Task description:
Write the lines below out exactly, dropping each picture.
....
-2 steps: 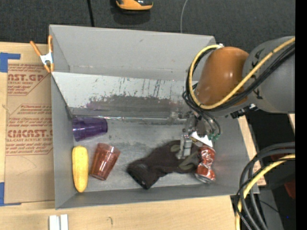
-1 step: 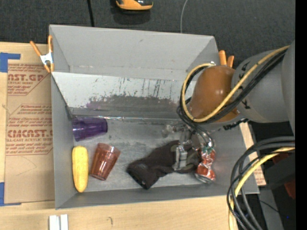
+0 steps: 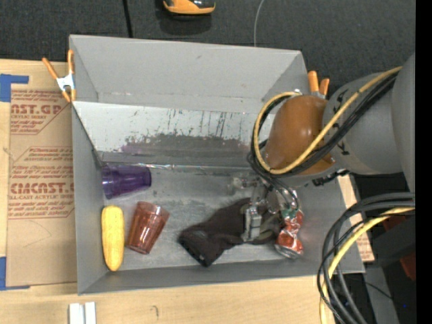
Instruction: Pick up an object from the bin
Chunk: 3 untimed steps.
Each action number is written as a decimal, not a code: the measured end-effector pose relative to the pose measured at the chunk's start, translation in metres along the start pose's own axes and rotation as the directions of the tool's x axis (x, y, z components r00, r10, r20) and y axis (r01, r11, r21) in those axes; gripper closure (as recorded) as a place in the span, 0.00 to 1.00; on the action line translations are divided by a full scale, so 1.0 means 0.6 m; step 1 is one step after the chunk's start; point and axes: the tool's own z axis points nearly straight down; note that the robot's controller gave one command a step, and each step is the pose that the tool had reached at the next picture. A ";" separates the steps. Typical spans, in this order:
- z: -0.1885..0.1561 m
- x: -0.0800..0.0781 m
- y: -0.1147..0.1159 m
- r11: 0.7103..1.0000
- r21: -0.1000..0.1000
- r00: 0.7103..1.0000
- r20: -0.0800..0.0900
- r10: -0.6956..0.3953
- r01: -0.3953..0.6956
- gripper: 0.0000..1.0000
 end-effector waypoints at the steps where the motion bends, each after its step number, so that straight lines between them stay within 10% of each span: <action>1: -0.019 0.028 0.006 0.997 -0.002 0.997 0.001 0.083 -0.083 0.00; 2: 0.035 0.021 0.008 0.948 -0.001 0.948 0.002 0.317 -0.317 1.00; 3: 0.035 0.021 0.008 0.949 -0.001 0.949 0.002 0.316 -0.316 1.00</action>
Offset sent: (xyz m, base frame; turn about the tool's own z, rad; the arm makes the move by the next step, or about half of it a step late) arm -0.0139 0.0032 -0.0225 0.3235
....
Task output:
-2 steps: 
-1 step: 
+0 steps: 
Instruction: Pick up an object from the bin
Chunk: 3 untimed steps.
Each action number is written as a decimal, not a code: the measured end-effector pose relative to the pose measured at the chunk's start, translation in metres along the start pose's own axes and rotation as the directions of the tool's x axis (x, y, z components r00, r10, r20) and y axis (r01, r11, r21) in those axes; gripper closure (as recorded) as a place in the span, 0.00 to 1.00; on the action line translations are divided by a full scale, so 1.0 means 0.6 m; step 1 is one step after the chunk's start; point and axes: the tool's own z axis points nearly straight down; note that the robot's controller gave one command a step, and each step is the pose that the tool had reached at the next picture. A ";" separates the steps. Typical spans, in this order:
- z: -0.1885..0.1561 m
- x: -0.0800..0.0781 m
- y: -0.1147..0.1159 m
- r11: 0.7103..1.0000
- r21: -0.1000..0.1000
- r00: 0.7103..1.0000
- r20: -0.0800..0.0900
- r10: -0.6956..0.3953
- r01: -0.3953..0.6956
- gripper: 0.0000..1.0000
 end-effector waypoints at the steps where the motion bends, each after its step number, so that straight lines between them stay within 10% of each span: <action>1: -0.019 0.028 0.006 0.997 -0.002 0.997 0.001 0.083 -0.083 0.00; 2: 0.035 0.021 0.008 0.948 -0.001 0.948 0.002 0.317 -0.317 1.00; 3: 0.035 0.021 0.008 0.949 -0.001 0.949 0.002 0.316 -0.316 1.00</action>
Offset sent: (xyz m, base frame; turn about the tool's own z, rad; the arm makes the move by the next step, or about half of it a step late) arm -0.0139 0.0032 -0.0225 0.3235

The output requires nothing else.